This week’s calendar has been loaded with major market movers. On the top was Fed’s chair Jerome Powell Speech, followed by RBA and BOE policy meetings. Market participants also focused on big data as New Zealand released its labor market data for the first quarter.
Powell affirms Economic Growth despite Pandemic’s outcomes
Federal Reserve chair, Jerome Powell, struck a hopeful tone about the domestic economy in a speech on Monday. However, he emphasized that the economic fallout from the pandemic has disproportionately harmed vulnerable communities.
“While some countries are still suffering terribly in the grip of Covid-19, the economic outlook here in the United States has clearly brightened,” Powell said in remarks that flagged an upcoming central bank study documenting the disproportionate blow suffered by the less educated and working parents during the coronavirus downturn.
During the speech, Powell confirmed that the economy is reopening, bringing stronger economic activity and job creation, but still not out of the woods yet.
Last week, The Federal Reserve kept the Fed funds rate range unchanged between 0-0.25%, and maintained monthly QE asset purchases kept at $120bn. The federal committee did acknowledge the firm economic activity and improving the labor market. It signaled that the sectors most impacted by the pandemic have also shown improvement as well. The committee also noted that inflation has risen largely reflecting transitory factors.
RBA holds Rates at Record Low
Reserve Bank of Australia (RBA) kept the official interest rate at 0.10% as widely expected but revealed an upbeat outlook. The Reserve Bank expects the economy to grow faster and unemployment to keep falling further than it did just three months ago. Following its policy meeting on Tuesday, the Reserve Bank updated its key economic forecasts. Now GDP is expected to expand by 4.75 % this year and 3.5% over 2022.
“A pick-up in business investment is expected and household spending will be supported by the strengthening in balance sheets over the past year. The unemployment rate is expected to continue to decline, to be around 5% at the end of this year and around 4.5% at the end of 2022.” RBA Policy Statement.
The statement also stated that the economic recovery in Australia has been stronger than expected coupled with steady improvement in the labor market. It revealed that the number of people with a job now exceeds the pre-pandemic level. The committee is expecting a gradual and modest pick-up in inflation and wage growth. Inflation is expected to be 1.5% this year and rises gradually to its targeted level at 2% in 2023.
Steady Job gains supports optimistic outlook in New Zealand
The New Zealand dollar experienced high volatility this week as NZD/USD fell by 0.76% on Tuesday before recovering these losses in the next session. The Kiwi gained a boost from a better-than-expected employment report for the first quarter. Employment Change came at 0.6% between January and March, well above the forecast of 0.3%. As well, the unemployment rate dropped to 4.7% from 4.9% previously and beat the estimates of holding at 4.9%.
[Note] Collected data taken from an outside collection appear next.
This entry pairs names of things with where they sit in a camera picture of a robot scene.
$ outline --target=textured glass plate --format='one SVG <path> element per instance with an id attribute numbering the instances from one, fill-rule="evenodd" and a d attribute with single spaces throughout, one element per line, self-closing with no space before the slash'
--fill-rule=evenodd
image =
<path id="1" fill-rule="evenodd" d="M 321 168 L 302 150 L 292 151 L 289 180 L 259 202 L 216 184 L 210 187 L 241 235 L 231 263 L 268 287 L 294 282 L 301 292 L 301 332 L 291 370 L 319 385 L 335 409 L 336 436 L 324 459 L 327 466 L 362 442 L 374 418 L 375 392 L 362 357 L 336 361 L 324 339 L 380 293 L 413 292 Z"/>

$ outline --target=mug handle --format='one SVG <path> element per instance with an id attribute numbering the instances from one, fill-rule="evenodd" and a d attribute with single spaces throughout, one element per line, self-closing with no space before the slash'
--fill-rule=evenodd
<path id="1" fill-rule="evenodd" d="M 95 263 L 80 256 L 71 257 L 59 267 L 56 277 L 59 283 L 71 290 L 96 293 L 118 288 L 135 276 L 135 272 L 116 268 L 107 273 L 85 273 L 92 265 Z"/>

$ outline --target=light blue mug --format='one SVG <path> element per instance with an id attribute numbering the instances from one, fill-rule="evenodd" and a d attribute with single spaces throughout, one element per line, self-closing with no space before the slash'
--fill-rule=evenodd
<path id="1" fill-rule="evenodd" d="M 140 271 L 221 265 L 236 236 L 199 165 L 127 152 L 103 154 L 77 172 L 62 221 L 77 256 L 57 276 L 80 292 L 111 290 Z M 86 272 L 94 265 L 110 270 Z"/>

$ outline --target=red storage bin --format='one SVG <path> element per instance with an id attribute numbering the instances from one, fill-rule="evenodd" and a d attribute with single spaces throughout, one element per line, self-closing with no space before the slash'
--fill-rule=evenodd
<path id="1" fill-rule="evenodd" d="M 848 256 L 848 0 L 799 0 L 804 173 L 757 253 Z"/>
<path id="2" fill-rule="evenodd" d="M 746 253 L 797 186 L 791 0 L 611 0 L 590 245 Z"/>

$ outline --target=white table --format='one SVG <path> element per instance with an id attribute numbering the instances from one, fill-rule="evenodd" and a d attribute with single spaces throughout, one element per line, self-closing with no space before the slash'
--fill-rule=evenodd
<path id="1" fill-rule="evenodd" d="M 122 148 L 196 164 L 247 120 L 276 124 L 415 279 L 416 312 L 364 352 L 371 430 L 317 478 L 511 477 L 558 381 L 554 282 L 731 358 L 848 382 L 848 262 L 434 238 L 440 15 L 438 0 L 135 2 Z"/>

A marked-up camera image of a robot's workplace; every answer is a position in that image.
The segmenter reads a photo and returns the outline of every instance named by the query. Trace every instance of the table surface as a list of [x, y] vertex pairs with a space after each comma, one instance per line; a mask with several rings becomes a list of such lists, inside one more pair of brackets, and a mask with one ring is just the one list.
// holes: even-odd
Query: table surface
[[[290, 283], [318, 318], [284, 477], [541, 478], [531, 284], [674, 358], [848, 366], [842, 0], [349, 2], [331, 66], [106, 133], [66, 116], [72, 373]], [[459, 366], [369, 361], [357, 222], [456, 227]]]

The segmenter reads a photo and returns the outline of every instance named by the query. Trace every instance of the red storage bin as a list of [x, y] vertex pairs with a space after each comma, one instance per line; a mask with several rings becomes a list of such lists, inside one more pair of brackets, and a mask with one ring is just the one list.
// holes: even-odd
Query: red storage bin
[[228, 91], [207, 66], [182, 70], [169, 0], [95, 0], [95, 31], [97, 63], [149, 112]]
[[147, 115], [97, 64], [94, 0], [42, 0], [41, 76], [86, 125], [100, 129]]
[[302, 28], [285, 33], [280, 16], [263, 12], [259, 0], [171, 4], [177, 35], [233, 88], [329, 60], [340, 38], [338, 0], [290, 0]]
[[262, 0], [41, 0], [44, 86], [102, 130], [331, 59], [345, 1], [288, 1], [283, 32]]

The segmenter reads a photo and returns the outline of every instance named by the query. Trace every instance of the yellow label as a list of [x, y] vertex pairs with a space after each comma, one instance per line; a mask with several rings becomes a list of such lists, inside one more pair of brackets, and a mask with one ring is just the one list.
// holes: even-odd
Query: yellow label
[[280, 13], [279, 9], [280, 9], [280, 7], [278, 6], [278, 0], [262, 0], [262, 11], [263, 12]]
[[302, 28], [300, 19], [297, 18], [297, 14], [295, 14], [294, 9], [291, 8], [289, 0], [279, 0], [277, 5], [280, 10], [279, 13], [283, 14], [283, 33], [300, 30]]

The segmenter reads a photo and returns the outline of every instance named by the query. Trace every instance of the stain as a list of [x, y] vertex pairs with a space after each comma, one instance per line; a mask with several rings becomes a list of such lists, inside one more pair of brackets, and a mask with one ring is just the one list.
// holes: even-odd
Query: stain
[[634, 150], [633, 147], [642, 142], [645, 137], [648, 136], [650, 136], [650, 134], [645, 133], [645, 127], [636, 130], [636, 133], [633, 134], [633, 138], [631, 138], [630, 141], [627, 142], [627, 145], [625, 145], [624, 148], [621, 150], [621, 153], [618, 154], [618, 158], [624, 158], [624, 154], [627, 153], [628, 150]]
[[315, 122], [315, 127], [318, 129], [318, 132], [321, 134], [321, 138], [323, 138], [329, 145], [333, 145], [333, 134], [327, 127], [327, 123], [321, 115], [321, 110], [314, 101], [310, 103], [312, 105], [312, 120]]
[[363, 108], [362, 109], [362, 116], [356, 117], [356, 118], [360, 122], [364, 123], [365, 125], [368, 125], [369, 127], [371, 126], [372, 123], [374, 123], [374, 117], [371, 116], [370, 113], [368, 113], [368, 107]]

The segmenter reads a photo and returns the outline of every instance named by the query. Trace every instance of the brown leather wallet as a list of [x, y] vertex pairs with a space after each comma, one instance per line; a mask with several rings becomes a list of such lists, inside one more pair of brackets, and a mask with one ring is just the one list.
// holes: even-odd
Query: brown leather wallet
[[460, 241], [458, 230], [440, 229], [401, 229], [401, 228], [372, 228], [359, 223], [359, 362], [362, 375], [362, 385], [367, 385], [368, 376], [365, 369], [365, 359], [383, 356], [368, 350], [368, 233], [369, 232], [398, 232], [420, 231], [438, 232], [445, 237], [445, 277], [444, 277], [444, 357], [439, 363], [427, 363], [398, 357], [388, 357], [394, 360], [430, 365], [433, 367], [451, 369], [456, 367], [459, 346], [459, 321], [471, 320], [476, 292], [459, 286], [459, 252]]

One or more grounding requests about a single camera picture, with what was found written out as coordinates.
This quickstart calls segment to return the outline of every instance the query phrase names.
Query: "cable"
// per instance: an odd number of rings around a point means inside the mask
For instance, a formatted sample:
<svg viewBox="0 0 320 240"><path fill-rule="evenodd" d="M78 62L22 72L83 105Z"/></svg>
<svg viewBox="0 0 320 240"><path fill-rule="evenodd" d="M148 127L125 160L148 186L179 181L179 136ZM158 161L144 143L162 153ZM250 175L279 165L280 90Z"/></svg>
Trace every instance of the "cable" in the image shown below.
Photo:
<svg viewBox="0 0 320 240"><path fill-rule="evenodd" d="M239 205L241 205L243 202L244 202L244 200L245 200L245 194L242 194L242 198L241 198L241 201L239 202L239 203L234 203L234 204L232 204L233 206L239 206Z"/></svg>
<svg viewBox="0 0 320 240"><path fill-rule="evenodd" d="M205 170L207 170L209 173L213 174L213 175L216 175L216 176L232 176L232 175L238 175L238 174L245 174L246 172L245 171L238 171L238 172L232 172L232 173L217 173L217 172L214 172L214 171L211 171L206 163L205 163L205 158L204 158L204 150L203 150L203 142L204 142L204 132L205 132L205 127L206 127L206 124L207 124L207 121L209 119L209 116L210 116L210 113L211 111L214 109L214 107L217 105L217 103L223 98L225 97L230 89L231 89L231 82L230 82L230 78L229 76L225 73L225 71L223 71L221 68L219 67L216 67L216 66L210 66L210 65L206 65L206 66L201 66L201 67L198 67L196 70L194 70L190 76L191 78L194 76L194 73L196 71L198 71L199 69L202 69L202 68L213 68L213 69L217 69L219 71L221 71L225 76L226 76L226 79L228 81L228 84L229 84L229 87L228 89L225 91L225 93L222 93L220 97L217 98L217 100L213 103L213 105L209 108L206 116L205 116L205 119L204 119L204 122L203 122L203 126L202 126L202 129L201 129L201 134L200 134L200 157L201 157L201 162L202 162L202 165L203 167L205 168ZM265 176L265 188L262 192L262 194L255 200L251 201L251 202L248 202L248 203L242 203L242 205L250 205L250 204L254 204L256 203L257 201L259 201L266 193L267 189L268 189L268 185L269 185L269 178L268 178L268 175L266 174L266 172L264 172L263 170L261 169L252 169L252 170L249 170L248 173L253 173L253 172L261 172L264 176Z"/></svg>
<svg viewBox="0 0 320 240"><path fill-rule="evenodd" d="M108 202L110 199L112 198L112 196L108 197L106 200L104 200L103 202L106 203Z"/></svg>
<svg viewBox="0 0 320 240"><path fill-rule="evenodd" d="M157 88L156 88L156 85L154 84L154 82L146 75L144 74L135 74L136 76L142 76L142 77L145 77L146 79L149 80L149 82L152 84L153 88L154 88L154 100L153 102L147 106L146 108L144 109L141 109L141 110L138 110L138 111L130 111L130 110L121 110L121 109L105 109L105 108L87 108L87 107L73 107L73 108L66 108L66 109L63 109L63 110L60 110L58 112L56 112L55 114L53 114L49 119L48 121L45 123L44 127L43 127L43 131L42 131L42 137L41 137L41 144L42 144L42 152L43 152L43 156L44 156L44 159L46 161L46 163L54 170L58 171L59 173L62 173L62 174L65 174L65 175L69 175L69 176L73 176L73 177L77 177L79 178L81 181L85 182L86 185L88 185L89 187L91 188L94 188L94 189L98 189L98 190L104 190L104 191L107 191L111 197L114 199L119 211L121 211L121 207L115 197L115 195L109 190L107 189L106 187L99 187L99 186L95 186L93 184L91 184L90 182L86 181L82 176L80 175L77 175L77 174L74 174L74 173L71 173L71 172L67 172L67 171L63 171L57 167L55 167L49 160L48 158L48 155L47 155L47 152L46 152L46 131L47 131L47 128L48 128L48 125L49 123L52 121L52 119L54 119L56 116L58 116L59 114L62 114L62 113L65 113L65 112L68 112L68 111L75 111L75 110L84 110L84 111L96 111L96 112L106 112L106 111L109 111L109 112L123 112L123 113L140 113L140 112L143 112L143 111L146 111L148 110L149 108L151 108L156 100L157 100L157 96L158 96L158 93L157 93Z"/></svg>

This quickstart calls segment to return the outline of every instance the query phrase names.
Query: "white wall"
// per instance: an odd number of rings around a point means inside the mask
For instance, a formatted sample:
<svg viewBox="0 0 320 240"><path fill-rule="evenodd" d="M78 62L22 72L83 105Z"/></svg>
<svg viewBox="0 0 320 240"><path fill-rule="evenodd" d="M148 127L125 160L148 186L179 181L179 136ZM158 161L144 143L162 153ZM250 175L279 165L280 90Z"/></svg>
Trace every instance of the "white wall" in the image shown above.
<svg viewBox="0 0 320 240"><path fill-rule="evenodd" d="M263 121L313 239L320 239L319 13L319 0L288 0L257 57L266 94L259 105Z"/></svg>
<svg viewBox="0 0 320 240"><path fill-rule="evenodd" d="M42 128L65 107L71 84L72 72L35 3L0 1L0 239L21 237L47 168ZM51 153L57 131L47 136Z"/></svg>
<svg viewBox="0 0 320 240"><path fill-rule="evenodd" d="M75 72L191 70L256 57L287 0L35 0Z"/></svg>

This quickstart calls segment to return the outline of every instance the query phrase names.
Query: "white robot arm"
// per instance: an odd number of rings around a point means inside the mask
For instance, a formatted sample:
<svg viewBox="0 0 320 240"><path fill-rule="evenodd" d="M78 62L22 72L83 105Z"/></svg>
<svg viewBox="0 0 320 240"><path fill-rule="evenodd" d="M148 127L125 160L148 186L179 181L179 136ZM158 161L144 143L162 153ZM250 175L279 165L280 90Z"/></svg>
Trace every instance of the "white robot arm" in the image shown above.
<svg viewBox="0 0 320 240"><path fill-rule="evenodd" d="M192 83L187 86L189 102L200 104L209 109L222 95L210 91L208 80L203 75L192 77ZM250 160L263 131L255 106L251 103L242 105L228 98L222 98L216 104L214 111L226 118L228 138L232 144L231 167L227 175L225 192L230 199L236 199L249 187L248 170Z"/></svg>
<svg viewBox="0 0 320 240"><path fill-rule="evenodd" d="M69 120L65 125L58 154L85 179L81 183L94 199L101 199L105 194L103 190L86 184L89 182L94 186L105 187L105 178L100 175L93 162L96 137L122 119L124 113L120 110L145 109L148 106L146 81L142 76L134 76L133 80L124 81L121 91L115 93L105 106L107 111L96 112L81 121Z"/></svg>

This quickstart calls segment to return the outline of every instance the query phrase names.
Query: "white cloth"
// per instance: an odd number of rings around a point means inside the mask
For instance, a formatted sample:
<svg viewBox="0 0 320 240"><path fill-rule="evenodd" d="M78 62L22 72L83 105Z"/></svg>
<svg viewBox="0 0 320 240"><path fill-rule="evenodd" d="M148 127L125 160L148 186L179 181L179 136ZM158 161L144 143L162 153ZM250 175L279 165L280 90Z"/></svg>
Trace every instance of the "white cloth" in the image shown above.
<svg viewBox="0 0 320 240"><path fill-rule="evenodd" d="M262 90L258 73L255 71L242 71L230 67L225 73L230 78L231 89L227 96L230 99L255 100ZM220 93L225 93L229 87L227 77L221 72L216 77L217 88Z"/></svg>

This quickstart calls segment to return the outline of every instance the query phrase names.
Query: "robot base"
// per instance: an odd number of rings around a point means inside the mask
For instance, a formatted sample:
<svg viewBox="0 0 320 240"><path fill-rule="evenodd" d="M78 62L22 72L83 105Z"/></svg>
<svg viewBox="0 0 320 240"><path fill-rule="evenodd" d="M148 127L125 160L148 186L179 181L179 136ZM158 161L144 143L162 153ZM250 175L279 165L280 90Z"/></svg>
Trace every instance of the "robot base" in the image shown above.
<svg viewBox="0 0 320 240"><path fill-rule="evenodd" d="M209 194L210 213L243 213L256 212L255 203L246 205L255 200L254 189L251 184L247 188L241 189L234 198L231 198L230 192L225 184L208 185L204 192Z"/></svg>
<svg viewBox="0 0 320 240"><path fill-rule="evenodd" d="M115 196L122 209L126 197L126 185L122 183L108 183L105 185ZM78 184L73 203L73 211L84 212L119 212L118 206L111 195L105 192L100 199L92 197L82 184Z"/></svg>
The latest data support views that the New Zealand economy is performing well, despite the fact that low-interest rates continue to fuel a housing market bubble. The government has made some policy changes to curb property prices, which have surged over 20% during the past year. The government also instructed the RBNZ to consider housing prices when setting policy, which reflects the rising concerns about housing prices.
BoE tapers QE amid recovery optimism
The Bank of England has announced tapering its QE pace amid rising vaccination rates and receding Covid-19 transmission. The Bank has upgraded its assessment for the coming months and now expects the economy to meet and maybe exceed its pre-pandemic level later this year. While the unemployment rate is expected to rise considerably less than previously thought this year.
Amid growing confidence in the recovery, the Bank decided to cut the weekly pace of its asset purchases from £4.4 billion to £3.4 billion a week. However, the bank affirmed that this tapering was an “operational decision” that “should not be interpreted as a change in the stance of monetary policy.”
BoE governor Andrew Bailey during the press conference said that it “is not a tapering decision” as the BoE left its target for the final level of QE assets unchanged.
The BOE’s optimism over the recovery is reflected in upbeat economic forecasts, expecting the economy to get back to pre-pandemic levels in the fourth quarter of this year. And unemployment will likely peak at 5.4%, rather than 7.8% previously expected.